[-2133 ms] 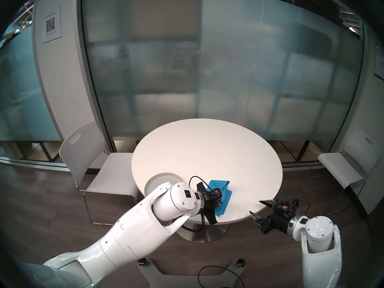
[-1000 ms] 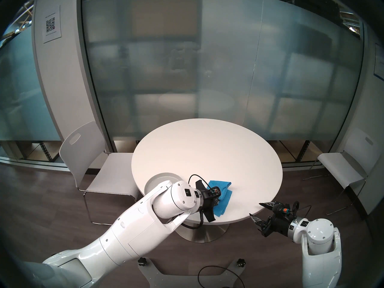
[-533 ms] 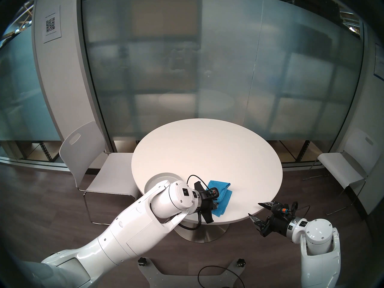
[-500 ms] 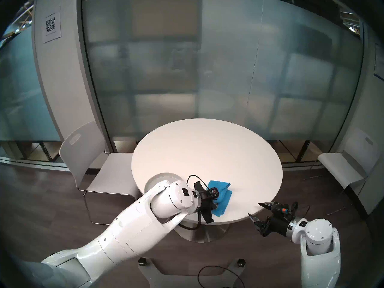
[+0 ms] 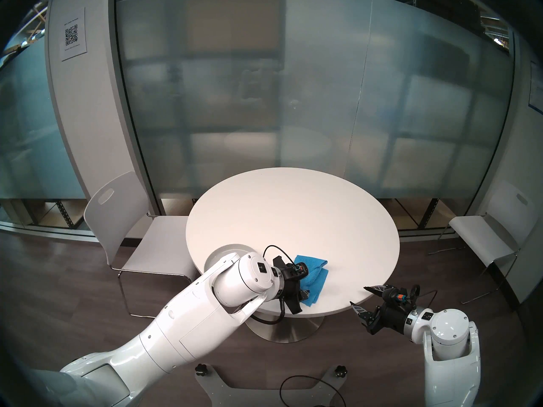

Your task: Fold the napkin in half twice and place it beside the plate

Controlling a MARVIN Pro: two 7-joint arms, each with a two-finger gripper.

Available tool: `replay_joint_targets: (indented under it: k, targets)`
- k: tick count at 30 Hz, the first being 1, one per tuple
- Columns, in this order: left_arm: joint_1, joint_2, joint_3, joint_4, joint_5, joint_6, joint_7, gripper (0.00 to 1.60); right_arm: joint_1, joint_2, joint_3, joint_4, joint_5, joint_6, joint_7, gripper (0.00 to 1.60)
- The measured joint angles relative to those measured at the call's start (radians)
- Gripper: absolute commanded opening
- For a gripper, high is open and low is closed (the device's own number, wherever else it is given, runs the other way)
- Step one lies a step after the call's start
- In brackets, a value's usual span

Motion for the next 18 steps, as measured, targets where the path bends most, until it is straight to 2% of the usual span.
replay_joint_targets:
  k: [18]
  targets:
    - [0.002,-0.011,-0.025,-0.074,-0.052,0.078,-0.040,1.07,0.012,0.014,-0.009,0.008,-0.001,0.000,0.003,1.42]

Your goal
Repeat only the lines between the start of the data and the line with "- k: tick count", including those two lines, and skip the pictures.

Exercise response
[-2133 ms] 
[-1000 ms] 
[-533 ms] 
[-500 ms] 
[+0 ms] 

Your task: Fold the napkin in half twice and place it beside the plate

Controlling a MARVIN Pro: two 7-joint arms, each with a two-finger gripper.

Available tool: `replay_joint_targets: (indented under it: k, targets)`
- k: tick count at 30 Hz, the first being 1, one per tuple

What the exercise asked for is now complete.